▸ Task statement
Select every line containing the word "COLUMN" from the material, and copy those lines.
════════════════
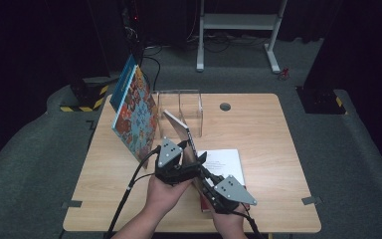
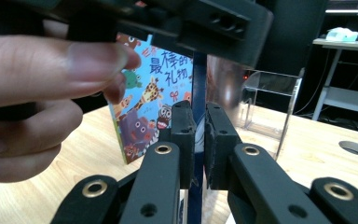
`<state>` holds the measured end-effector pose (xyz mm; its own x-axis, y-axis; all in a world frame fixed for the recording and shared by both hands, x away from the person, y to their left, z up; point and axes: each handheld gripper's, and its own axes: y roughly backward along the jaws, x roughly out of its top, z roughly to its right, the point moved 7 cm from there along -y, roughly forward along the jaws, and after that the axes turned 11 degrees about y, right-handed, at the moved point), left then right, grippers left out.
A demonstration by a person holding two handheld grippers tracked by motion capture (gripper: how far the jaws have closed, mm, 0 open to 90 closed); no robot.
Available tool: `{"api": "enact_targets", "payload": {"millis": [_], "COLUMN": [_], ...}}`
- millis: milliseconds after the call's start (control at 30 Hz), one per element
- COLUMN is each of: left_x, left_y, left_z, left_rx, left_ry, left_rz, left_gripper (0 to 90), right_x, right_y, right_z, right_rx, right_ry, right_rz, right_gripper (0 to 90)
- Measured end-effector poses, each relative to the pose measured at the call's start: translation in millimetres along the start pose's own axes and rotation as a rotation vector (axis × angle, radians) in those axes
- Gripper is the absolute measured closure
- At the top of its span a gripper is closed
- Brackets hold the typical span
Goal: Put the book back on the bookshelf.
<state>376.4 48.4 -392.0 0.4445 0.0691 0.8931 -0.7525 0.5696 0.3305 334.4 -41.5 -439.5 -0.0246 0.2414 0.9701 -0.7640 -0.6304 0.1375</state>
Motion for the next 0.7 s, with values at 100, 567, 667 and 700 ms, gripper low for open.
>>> {"api": "enact_targets", "payload": {"millis": [100,567,667,700], "left_x": [-1.6,-2.2,-2.5,-2.7], "left_y": [2.2,8.6,10.0,10.1], "left_z": [-4.2,-9.7,-11.3,-11.8], "left_rx": [0.019,0.044,0.061,0.069], "left_ry": [0.008,0.0,-0.007,-0.013], "left_rz": [0.022,0.049,0.06,0.06], "left_gripper": [32.2,52.2,60.2,61.5], "right_x": [-2.6,-2.0,-2.1,-2.2], "right_y": [-2.9,-7.9,-8.8,-9.2], "right_z": [-6.2,-20.6,-25.1,-25.4], "right_rx": [0.003,0.016,0.03,0.03], "right_ry": [0.028,0.076,0.086,0.091], "right_rz": [-0.014,-0.01,-0.005,-0.004], "right_gripper": [84.0,81.4,79.4,79.1]}}
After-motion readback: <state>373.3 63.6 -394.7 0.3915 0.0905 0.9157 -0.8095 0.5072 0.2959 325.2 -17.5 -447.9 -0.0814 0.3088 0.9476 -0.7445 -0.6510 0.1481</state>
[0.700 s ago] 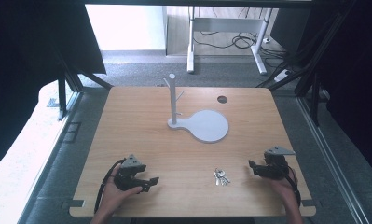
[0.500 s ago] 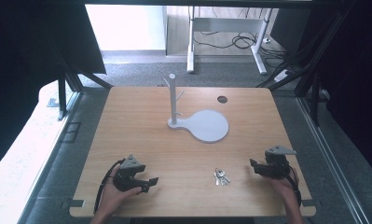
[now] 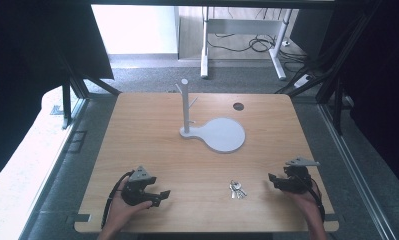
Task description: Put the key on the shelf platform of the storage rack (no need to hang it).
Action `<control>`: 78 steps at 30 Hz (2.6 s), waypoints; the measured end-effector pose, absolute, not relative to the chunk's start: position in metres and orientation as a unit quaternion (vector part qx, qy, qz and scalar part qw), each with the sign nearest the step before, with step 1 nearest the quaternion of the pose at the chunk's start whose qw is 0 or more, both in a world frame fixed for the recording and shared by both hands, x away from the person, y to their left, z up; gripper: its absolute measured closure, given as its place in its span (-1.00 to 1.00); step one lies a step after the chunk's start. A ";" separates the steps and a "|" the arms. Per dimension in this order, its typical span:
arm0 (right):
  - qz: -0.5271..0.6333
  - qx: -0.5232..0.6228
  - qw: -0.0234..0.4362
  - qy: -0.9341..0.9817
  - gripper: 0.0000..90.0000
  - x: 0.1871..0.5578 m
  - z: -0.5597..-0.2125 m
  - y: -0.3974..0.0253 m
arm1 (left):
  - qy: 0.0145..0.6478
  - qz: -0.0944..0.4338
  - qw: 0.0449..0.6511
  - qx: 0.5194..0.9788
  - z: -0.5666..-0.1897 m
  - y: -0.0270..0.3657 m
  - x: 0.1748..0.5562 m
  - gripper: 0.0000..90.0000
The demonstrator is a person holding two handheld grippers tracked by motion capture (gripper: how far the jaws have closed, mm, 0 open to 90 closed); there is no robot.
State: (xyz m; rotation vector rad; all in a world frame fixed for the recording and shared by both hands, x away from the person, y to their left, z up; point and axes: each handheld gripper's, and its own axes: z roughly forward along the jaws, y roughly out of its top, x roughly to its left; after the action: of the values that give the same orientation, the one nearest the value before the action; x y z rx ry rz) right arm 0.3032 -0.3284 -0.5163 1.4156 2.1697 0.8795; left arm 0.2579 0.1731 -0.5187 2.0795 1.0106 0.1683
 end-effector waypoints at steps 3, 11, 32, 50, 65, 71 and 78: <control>0.318 0.504 0.199 0.778 -0.33 0.303 -0.516 -0.328 | 0.400 0.067 0.403 0.821 -0.518 0.174 0.257 -0.50; 0.322 0.493 0.186 0.787 -0.27 0.300 -0.503 -0.321 | 0.401 0.072 0.412 0.815 -0.517 0.174 0.257 -0.49; 0.317 0.450 0.164 0.819 -0.07 0.294 -0.449 -0.297 | 0.400 0.077 0.404 0.819 -0.509 0.167 0.259 -0.48; 0.262 0.407 0.131 0.865 0.04 0.314 -0.433 -0.250 | 0.395 0.090 0.400 0.822 -0.510 0.172 0.260 -0.48; 0.236 0.389 0.100 0.885 0.15 0.320 -0.433 -0.229 | 0.395 0.086 0.393 0.826 -0.513 0.167 0.260 -0.48; 0.225 0.385 0.085 0.891 0.21 0.323 -0.437 -0.220 | 0.393 0.086 0.392 0.827 -0.512 0.169 0.259 -0.48; 0.202 0.374 0.068 0.902 0.27 0.324 -0.445 -0.208 | 0.396 0.088 0.396 0.824 -0.512 0.170 0.259 -0.48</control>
State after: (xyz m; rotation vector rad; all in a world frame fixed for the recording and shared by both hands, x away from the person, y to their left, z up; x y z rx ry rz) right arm 0.3241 -0.2084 -0.4447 1.1272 2.7179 0.6096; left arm 0.2588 0.1700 -0.5118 2.0892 1.0026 0.2225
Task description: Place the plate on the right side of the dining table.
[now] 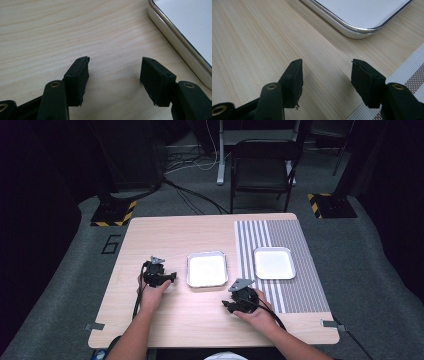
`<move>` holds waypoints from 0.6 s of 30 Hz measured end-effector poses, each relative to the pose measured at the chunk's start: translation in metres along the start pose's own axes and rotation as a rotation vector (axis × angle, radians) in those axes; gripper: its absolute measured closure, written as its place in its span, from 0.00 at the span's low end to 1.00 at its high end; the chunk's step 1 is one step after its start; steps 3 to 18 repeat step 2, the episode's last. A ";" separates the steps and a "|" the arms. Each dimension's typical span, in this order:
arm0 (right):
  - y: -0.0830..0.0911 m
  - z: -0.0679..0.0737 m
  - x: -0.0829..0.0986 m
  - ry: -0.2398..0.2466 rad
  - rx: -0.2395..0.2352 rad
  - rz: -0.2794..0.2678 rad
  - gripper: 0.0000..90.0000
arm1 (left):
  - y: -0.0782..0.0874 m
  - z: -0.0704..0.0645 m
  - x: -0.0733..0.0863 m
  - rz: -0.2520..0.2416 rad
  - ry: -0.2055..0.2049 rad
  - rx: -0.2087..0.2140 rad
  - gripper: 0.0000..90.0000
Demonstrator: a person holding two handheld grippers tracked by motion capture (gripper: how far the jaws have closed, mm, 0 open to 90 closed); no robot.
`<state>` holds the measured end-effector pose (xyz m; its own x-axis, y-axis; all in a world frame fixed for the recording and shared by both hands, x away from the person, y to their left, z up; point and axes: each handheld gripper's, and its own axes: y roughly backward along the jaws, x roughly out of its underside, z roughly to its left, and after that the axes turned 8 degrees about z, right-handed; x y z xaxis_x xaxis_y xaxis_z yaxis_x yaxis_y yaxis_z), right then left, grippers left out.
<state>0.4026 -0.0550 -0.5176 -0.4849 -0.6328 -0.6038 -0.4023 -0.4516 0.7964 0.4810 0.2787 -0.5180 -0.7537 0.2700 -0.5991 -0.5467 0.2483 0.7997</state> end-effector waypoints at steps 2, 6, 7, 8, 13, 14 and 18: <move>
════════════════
▸ Reply to the exercise
Available tool: `{"api": "enact_targets", "payload": {"millis": [_], "COLUMN": [_], ...}}`
- COLUMN is each of: left_x, left_y, left_z, left_rx, left_ry, left_rz, left_gripper (0 to 90), right_x, right_y, right_z, right_rx, right_ry, right_rz, right_gripper (0 to 90)

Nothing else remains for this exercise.